### Exercise directions
Print out each record below, unaltered and complete, without its images.

### Records to process

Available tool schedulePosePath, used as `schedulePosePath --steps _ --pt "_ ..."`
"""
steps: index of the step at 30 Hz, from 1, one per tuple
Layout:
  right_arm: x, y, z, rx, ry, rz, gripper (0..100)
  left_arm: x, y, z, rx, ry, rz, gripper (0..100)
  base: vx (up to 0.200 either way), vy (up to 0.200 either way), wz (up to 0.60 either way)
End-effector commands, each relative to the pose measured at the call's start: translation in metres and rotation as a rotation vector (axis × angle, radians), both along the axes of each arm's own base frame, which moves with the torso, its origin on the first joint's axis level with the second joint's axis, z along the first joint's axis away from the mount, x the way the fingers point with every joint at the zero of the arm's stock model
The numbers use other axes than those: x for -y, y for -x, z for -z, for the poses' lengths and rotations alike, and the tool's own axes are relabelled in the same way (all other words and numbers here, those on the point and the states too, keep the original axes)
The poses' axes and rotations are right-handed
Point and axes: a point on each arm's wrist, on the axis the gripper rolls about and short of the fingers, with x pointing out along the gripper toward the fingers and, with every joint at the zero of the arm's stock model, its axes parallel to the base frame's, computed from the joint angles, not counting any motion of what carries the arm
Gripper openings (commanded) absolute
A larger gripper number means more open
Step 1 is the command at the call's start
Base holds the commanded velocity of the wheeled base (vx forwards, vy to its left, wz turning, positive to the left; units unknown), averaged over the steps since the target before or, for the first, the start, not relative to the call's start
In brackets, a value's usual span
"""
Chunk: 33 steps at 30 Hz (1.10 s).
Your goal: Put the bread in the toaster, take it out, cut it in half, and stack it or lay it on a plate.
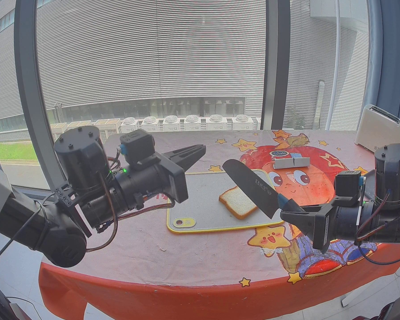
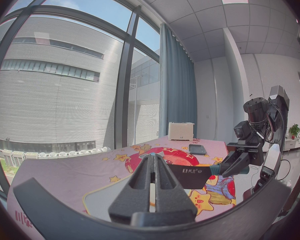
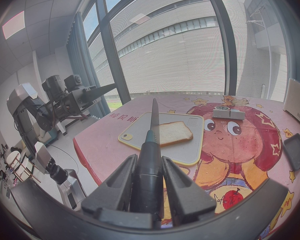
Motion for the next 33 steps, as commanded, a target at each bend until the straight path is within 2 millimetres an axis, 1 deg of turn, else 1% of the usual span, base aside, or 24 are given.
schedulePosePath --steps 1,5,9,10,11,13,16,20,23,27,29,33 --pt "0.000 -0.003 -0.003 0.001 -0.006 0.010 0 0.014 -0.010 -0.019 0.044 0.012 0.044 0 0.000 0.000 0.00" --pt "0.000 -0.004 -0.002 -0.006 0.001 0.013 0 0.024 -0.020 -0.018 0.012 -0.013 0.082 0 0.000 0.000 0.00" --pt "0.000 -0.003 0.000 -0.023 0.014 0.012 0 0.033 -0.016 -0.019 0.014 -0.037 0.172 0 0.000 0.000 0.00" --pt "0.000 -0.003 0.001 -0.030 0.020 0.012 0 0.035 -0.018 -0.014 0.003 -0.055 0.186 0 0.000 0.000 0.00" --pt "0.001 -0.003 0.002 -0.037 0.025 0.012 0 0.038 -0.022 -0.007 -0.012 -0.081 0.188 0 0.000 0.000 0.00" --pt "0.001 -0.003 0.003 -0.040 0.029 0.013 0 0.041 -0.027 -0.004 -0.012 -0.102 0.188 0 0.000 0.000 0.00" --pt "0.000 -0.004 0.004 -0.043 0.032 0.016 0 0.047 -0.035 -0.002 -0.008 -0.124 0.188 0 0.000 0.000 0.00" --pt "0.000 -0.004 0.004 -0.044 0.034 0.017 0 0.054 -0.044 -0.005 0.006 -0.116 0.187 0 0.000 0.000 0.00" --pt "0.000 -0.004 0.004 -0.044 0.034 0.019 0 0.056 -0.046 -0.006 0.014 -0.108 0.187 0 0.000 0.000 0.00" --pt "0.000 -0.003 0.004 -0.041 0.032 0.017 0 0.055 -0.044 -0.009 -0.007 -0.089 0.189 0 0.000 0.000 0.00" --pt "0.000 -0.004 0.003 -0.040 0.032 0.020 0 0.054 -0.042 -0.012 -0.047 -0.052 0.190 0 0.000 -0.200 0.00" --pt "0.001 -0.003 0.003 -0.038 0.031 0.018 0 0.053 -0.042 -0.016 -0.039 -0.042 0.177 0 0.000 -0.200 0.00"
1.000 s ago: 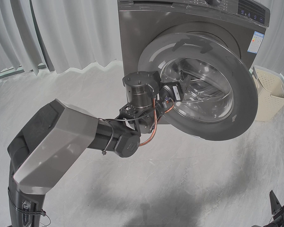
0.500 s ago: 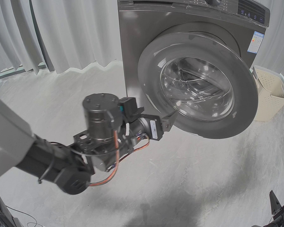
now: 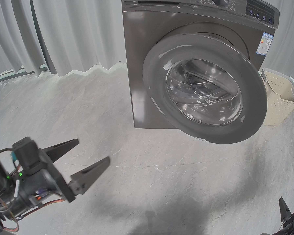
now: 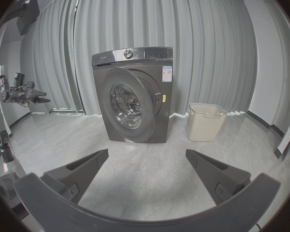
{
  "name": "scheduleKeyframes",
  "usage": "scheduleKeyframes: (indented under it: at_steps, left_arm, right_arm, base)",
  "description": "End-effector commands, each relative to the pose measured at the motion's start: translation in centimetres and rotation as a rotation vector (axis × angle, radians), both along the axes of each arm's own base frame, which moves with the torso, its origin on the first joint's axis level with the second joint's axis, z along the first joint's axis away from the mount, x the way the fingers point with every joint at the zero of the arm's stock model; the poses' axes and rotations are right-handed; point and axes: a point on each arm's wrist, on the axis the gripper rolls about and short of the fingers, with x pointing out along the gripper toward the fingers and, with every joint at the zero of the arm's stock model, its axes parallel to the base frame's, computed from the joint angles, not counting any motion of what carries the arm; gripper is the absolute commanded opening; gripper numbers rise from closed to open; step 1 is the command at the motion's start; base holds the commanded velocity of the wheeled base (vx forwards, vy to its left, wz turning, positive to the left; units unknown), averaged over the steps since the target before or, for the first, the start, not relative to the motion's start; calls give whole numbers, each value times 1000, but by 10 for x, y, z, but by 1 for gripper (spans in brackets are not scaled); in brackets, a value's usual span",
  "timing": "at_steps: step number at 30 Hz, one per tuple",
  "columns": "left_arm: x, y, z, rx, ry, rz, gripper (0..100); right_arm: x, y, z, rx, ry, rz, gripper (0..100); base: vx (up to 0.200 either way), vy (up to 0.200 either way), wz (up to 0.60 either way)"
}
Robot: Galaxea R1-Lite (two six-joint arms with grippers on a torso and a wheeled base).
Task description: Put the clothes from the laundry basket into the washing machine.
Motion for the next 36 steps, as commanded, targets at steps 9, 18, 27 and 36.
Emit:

### Response to the exercise
Available tool schedulePosePath, used as `schedulePosePath --steps _ --pt "_ ..."`
"""
steps: index of the step at 30 Hz, from 1, one per tuple
Layout:
  right_arm: x, y, z, rx, ry, rz, gripper (0..100)
  left_arm: x, y, z, rx, ry, rz, gripper (0..100)
  base: vx (up to 0.200 either way), vy (up to 0.200 either way), wz (up to 0.60 either way)
End-effector commands, each relative to the pose measured at the call's start: translation in metres and rotation as a rotation vector (axis × angle, radians), both along the axes of each arm's own base frame, which moves with the torso, its origin on the first joint's axis level with the second joint's axis, z along the first joint's axis away from the mount, x the way the fingers point with every joint at the zero of the arm's stock model
The numbers use other axes than those: x for -y, y for -x, z for -z, for the poses' lengths and rotations alike, and the tool's own axes are relabelled in the same way (all other words and numbers here, those on the point and the states too, keep the original axes)
The poses' axes and rotations are right-handed
Point and axes: a point on each arm's wrist, on the axis the gripper rolls about and short of the fingers, with x pointing out along the gripper toward the fingers and, with every joint at the zero of the arm's stock model, its axes parallel to the base frame's, computed from the joint angles, not counting any motion of what carries the arm
Gripper openings (commanded) absolute
A larger gripper number means more open
Step 1 is the command at the call's start
Base holds the commanded velocity of the wheeled base (vx forwards, vy to its left, wz turning, positive to the left; units unknown), averaged over the steps since the target before or, for the first, the start, not relative to the call's start
In brackets, a value's usual span
"""
Chunk: 33 steps at 30 Hz (1.10 s).
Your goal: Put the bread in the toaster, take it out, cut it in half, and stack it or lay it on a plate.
Motion for the next 33 steps, as commanded, a target at each bend until the straight path is within 2 millimetres an axis, 1 deg of turn, else 1% of the usual span, base aside, or 24 are given.
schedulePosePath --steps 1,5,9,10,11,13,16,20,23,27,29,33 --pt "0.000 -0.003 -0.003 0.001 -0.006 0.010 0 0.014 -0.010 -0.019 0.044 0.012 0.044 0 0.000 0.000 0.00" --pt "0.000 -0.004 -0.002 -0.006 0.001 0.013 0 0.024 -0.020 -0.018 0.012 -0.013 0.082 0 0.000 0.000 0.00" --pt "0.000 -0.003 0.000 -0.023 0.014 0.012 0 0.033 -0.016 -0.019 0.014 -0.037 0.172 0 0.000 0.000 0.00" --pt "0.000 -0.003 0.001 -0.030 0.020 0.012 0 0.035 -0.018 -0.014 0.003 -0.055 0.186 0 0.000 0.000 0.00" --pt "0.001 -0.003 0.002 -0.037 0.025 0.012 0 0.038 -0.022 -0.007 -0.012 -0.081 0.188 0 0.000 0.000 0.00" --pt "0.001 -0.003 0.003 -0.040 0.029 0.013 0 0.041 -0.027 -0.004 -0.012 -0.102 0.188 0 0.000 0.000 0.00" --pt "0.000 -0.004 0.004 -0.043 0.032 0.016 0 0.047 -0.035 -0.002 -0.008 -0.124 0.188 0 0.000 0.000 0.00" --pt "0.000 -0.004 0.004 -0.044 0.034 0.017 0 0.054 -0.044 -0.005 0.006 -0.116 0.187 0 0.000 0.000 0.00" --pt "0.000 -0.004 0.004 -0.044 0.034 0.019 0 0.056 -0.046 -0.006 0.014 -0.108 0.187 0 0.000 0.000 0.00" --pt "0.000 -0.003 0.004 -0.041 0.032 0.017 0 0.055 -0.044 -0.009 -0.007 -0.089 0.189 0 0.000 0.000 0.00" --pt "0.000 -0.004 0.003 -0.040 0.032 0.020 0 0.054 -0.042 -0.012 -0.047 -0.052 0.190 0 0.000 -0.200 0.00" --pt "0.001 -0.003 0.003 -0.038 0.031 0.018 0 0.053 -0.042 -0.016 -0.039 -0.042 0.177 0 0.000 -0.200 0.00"
1.000 s ago: 
0.500 s ago: 
now: 
now: 
{
  "name": "scheduleKeyframes",
  "usage": "scheduleKeyframes: (indented under it: at_steps, left_arm, right_arm, base)",
  "description": "End-effector commands, each relative to the pose measured at the motion's start: translation in centimetres and rotation as a rotation vector (axis × angle, radians), both along the axes of each arm's own base frame, which moves with the torso, its origin on the first joint's axis level with the second joint's axis, z along the first joint's axis away from the mount, x the way the fingers point with every joint at the zero of the arm's stock model; the poses' axes and rotations are right-handed; point and axes: a point on each arm's wrist, on the axis the gripper rolls about and short of the fingers, with x pointing out along the gripper toward the fingers and, with every joint at the zero of the arm's stock model, its axes parallel to the base frame's, computed from the joint angles, not counting any motion of what carries the arm; gripper is the absolute commanded opening; gripper numbers rise from closed to open; step 1 is the command at the motion's start; base holds the commanded velocity of the wheeled base (vx forwards, vy to its left, wz turning, positive to the left; units unknown), averaged over the steps since the target before or, for the first, the start, not relative to the motion's start; calls give whole numbers, each value times 1000, but by 10 for x, y, z, but by 1 for gripper (spans in brackets are not scaled); in brackets, a value's usual span",
  "timing": "at_steps: step number at 30 Hz, one per tuple",
  "columns": "left_arm: x, y, z, rx, ry, rz, gripper (0..100); right_arm: x, y, z, rx, ry, rz, gripper (0..100); base: vx (up to 0.200 either way), vy (up to 0.200 either way), wz (up to 0.60 either way)"
}
Robot: Galaxea R1-Lite (two six-joint arms with grippers on a torso and a wheeled base).
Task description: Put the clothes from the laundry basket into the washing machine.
Motion for the next 36 steps, as commanded, targets at steps 9, 18, 27 and 36.
Emit:

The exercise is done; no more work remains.